American Refuge: True Stories of the Refugee Experience by Diya Abdo (appearing at Scup September 8 at 6 p.m.)
In this intimate and eye-opening book, Diya Abdo — U.S. immigrant, English professor, activist and daughter of refugees — shares the stories of seven refugees. Coming from around the world, they’re welcomed by Every Campus A Refuge (ECAR), an organization Diya founded to leverage existing resources at colleges to provide temporary shelter to refugee families.
The lives explored in American Refuge include the artist who, before he created the illustration on the cover of this book, narrowly escaped two assassination attempts in Iraq and now works at Tyson cutting chicken.
We learn that these refugees from Burma, Burundi, Iraq, Palestine, Syria and Uganda lived in homes they loved, left against their will and moved to countries without access or rights. They were among the 1 percent of the “lucky” few to resettle after a long wait, almost certain never to return to the homes they never wanted to leave. We learn that anybody, at any time, can become a refugee.
Shadowselves by Jason Ockert (appearing at Scup September 15 at 6 p.m.)
Speculative and darkly surreal, the stories in Shadowselves examine characters who have stepped dangerously close to an edge they cannot see. A snow plow driver stranded on the roadside during a blizzard finds himself trapped in a riddled memory. A middle-aged man wakes up one morning to find he’s gained 400 pounds overnight. A lonely child sets off to prove the existence of a mythic bird, but uncovers an ugly secret on the other side of town. A comatose teenage outcast traverses the liminal space between life and death.

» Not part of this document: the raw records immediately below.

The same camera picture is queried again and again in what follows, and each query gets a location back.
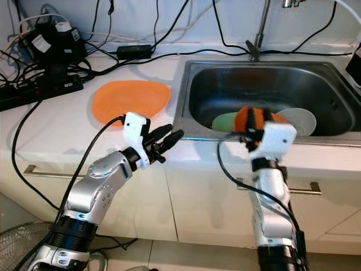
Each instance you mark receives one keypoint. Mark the white kitchen cabinet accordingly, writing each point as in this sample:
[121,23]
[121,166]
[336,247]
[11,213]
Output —
[192,209]

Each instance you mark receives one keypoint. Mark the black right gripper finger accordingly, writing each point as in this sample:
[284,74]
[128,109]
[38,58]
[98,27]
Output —
[266,117]
[251,119]

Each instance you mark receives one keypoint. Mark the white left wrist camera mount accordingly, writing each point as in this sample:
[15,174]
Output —
[135,130]

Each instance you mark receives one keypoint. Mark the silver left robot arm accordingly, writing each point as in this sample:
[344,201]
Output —
[101,189]

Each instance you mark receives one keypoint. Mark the white bowl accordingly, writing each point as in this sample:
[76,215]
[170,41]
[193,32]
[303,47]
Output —
[302,119]

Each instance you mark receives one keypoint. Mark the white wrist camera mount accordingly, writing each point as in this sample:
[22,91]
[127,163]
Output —
[279,138]
[135,130]

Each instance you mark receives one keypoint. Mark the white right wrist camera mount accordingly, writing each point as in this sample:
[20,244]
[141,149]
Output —
[279,138]

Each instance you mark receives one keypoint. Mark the black power strip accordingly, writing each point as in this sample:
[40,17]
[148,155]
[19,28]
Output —
[34,93]

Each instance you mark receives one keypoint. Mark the green plate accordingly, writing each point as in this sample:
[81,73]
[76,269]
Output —
[223,122]

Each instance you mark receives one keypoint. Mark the black charger with white label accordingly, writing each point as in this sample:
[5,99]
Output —
[61,46]

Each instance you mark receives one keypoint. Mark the steel kitchen faucet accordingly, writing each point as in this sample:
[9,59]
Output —
[254,51]

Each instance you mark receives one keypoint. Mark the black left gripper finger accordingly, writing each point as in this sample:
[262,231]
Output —
[161,132]
[174,138]

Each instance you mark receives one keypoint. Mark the stainless steel sink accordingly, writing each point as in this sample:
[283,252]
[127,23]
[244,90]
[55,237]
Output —
[225,84]

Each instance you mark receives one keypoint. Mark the black power adapter brick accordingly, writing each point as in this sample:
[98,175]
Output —
[135,52]

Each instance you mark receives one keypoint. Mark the orange plastic bowl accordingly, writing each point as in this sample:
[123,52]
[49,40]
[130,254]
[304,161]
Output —
[240,119]

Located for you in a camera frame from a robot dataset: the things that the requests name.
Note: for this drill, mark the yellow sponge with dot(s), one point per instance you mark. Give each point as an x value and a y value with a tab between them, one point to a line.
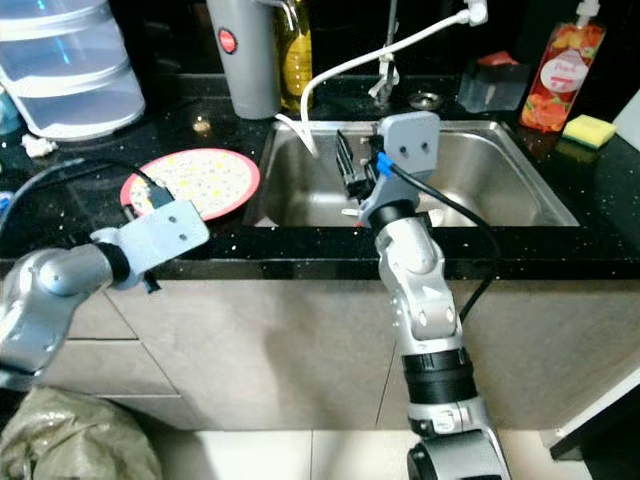
588	131

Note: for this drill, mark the red-rimmed floral plate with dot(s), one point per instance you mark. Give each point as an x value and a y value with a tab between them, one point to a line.
210	180

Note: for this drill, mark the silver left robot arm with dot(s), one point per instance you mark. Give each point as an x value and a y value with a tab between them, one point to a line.
50	290

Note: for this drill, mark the grey canister with red logo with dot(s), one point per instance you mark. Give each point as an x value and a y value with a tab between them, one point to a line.
245	75

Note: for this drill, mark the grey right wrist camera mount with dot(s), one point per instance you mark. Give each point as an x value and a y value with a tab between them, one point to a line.
410	145

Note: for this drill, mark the clear container with red top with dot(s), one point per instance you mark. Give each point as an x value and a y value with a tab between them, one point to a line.
495	90

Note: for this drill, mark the round steel sink cap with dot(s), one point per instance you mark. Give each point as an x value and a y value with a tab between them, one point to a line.
426	100

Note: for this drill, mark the black side cabinet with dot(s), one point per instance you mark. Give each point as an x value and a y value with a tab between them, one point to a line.
610	455

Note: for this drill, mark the olive green bag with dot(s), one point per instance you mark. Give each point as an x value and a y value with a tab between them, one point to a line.
70	440

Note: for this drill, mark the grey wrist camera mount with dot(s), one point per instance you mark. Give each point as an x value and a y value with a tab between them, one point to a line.
165	238
410	145

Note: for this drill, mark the peach dish soap bottle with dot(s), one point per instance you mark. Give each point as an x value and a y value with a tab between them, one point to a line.
560	75

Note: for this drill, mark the stacked clear plastic containers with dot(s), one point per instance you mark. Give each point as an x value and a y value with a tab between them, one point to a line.
70	90

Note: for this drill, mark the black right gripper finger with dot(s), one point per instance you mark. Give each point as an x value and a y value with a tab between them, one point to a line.
371	140
345	155

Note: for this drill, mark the grey kitchen cabinet front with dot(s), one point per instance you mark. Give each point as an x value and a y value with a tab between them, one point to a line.
280	340

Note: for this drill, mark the crumpled white paper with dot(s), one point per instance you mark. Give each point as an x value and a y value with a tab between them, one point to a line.
40	146

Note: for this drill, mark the yellow cooking oil bottle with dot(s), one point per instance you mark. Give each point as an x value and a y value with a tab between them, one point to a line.
295	60

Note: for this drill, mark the stainless steel sink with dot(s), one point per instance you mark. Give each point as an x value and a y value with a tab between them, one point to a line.
510	180

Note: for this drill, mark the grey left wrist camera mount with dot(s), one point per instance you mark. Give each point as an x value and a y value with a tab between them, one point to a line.
165	238

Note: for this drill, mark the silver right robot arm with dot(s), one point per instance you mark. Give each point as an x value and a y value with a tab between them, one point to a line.
430	300

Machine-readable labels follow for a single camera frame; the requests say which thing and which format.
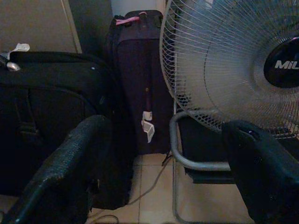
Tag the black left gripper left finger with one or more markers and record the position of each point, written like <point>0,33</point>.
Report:
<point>65,168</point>

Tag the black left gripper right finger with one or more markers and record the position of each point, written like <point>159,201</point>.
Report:
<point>264,177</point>

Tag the black fabric suitcase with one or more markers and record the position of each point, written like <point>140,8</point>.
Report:
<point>58,81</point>

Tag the dark purple upright suitcase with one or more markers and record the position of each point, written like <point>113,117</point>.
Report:
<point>135,70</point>

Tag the grey metal floor fan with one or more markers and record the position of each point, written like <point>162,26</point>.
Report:
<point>222,58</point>

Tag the white paper luggage tag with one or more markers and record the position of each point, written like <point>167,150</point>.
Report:
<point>22,47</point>

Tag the pink ribbon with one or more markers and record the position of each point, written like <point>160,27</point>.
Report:
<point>127,21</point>

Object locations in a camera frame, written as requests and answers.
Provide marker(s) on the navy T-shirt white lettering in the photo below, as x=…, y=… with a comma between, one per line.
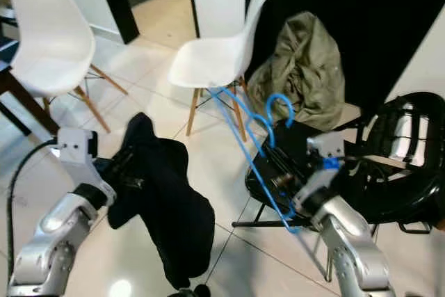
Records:
x=174, y=220

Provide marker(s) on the glossy black plastic chair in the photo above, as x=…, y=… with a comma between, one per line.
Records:
x=410, y=193

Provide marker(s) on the dark brown wooden table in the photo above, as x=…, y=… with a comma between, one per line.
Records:
x=28, y=99

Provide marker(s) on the black folding chair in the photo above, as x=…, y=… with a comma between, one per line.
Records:
x=292, y=140

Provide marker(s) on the olive green cloth sack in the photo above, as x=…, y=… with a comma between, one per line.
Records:
x=306, y=67

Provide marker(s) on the blue clothes hanger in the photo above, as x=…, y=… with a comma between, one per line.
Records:
x=280, y=95

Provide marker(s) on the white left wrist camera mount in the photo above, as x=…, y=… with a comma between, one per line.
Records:
x=78, y=149

With a sometimes-tenuous grip on reality, and often haunted by mistakes, repressions and alternate versions of who they might have been, the characters in Shadowselves struggle to find meaningful human connections in a world where the most important things always seem just out of their reach.

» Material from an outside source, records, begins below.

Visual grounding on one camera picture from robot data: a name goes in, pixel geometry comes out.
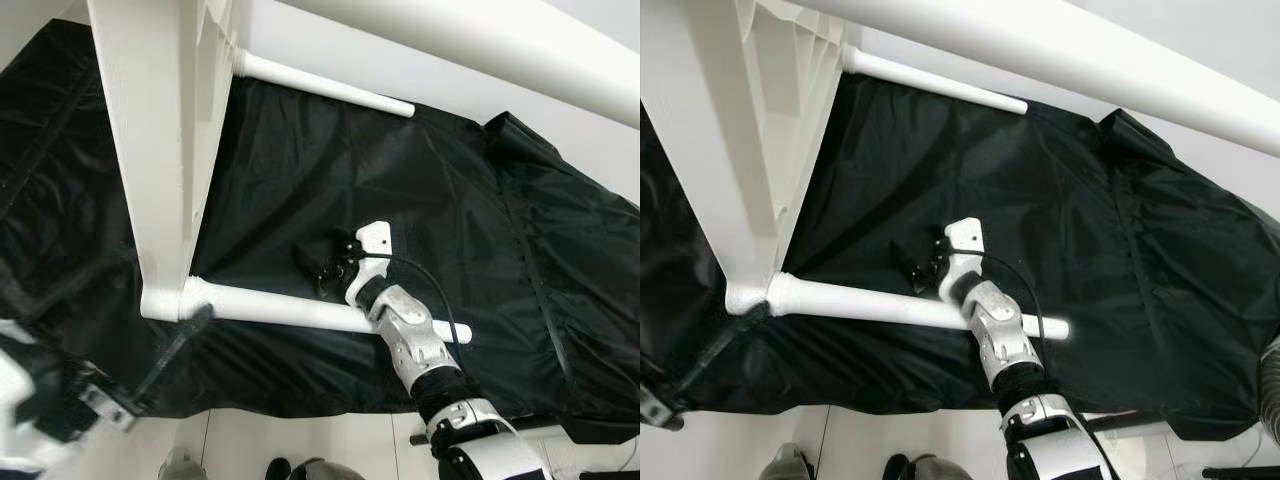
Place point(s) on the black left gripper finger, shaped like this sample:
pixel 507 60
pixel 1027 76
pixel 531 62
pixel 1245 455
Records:
pixel 725 345
pixel 175 350

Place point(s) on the black table cloth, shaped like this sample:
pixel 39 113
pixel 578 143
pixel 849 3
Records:
pixel 420 200
pixel 1100 200

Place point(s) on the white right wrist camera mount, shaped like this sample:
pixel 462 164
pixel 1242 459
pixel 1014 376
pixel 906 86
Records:
pixel 372 250
pixel 962 245

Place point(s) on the grey right robot foot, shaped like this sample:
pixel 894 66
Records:
pixel 925 468
pixel 310 470

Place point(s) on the white plastic table top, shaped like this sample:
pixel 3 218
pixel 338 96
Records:
pixel 150 150
pixel 730 150

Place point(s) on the black metal bar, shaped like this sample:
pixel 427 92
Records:
pixel 1130 422
pixel 425 437

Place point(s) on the white plastic table leg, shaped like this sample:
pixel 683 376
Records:
pixel 320 85
pixel 870 303
pixel 500 45
pixel 1100 60
pixel 930 82
pixel 280 308

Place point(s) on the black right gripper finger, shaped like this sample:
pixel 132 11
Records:
pixel 904 260
pixel 308 264

Circa MMXX by Dan Albergotti (appearing at Scup September 15 at 6 p.m.)
Dan Albergotti’s third poetry chapbook, Circa MMXX, examines American life in 2020 and provides a terrifying report on our collective experience of illness, destruction and death. In his startling imagery, the reader may recognize the varieties of ecological, political and personal collapse that came to be associated with that year, but these poems also insist that the trials were not new then and have not gone away now. Circa MMXX is a portrait of how we are and have been that shows a better future is possible if we can find the way.
Nermina’s Chance by Dina Greenberg (appearing at Scup August 7 at 2 p.m.)
War sears its imprint on the human spirit in infinite ways.
After her family is murdered and her body ravaged by Serbian soldiers, Nermina Beganovic’s only chance of survival is to flee her Bosnian homeland during the Balkan War, circa 1992.
Nermina’s Chance by Dina Greenberg is realistic fiction that reimagines the essence of family and plumbs the depths of a mother’s ardent connection to her daughter. OH
Shannon Purdy Jones is co-owner of Scuppernong Books.